Prognozist & SteelQuasar
Hey, I've been crunching some data on solar flare patterns and how they might impact satellite orbital stability—looks like a perfect storm of numbers and space. Think you’d care to compare some predictive models?
Sure thing. Throw the models over, I'll check the residuals and see if the flare signatures line up with the orbital decay data. Just keep the equations clean, no unnecessary variables.
Alright, here’s the tidy version: for the orbital radius, use R(t)=R0‑a*t^b+c*sin(d*t+e) where R0 is the starting altitude, a and b capture the secular decay, and the sinusoid models the periodic flare‑induced perturbation.

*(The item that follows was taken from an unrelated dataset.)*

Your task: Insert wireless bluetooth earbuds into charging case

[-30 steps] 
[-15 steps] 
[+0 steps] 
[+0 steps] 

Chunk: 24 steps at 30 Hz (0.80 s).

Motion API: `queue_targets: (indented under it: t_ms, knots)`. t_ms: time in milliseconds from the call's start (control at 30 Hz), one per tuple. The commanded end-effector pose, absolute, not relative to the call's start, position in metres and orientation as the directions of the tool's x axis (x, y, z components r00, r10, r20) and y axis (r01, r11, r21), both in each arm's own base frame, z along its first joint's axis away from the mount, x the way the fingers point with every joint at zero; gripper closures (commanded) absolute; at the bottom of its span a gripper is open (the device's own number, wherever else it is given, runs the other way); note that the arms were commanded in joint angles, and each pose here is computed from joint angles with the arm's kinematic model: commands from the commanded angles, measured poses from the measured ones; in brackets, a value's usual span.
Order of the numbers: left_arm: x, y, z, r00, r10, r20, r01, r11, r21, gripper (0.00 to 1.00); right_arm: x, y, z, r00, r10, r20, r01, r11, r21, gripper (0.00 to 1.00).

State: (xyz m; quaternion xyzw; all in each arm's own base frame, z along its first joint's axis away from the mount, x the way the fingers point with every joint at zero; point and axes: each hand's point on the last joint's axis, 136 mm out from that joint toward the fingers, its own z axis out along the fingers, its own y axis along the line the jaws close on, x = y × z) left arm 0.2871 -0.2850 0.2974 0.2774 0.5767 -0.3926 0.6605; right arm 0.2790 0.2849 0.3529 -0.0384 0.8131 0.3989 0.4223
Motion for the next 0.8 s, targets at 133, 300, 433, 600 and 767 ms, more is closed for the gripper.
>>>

For the flare intensity, I(t)=I0*exp(-(t‑t0)^2/(2σ^2)) gives you a clean Gaussian pulse; tweak I0 and σ to match your flare catalog. Then just compute the residuals r(t)=R_obs(t)‑R(t) and run a correlation test against I(t) – if it’s significant you’ll see the flare signature line up. Happy crunching, but if you need a second set of eyes, you know where to find me.
Nice set‑up. First, verify the units on a and c so the sinusoid stays in meters, not km, and make sure d is in radians per second. Then run the correlation, but keep an eye on the p‑value – a 0.05 threshold is standard, but with noisy orbital data you might need a stricter cutoff. If you spot a coherent lag between I(t) and the residuals, shift the Gaussian center by that lag and see if the fit improves. Let me know what you get; I’ll double‑check the math.
I ran the model, made sure a and c are in meters by scaling R0 from km to m, d is 0.002 rad/s, and the residuals r(t) show a clear periodicity that aligns with I(t) when shifted by about 1.2 hours. The Pearson r is 0.73 with a p‑value of 0.001, well below 0.01. Shifting the Gaussian center by that lag improves the fit by 12 % in R². Looks like the flare signature is really driving the orbital decay—just the way the numbers wanted me to say.
That’s solid evidence. A 1.2‑hour lag lines up with the transit time of the solar wind pulse. Next step—run the same filter on a neighboring satellite’s data to confirm the effect isn’t just local noise. If it holds, we’ll have a good predictive hook for future flare events. Good work.
Sure thing—just pull up the neighboring satellite’s telemetry, apply the same Gaussian filter, and watch the residuals line up. If it matches, you’ll have a real lead time. Otherwise, it’s just a lucky coincidence, as usual. Happy hunting.
I'll pull the telemetry, align the timestamps, and apply the same filter. If the residuals correlate with the flare pulse there, we get a repeatable lead time. If not, we’ll log it as a low‑probability event. Either way, the data will speak.
Sounds good, just keep the equations tight. If the other satellite shows the same 1.2‑hour lag, we’re onto something. If not, we’ll just chalk it up to statistical noise. Either way, I’m sure the data will let you know.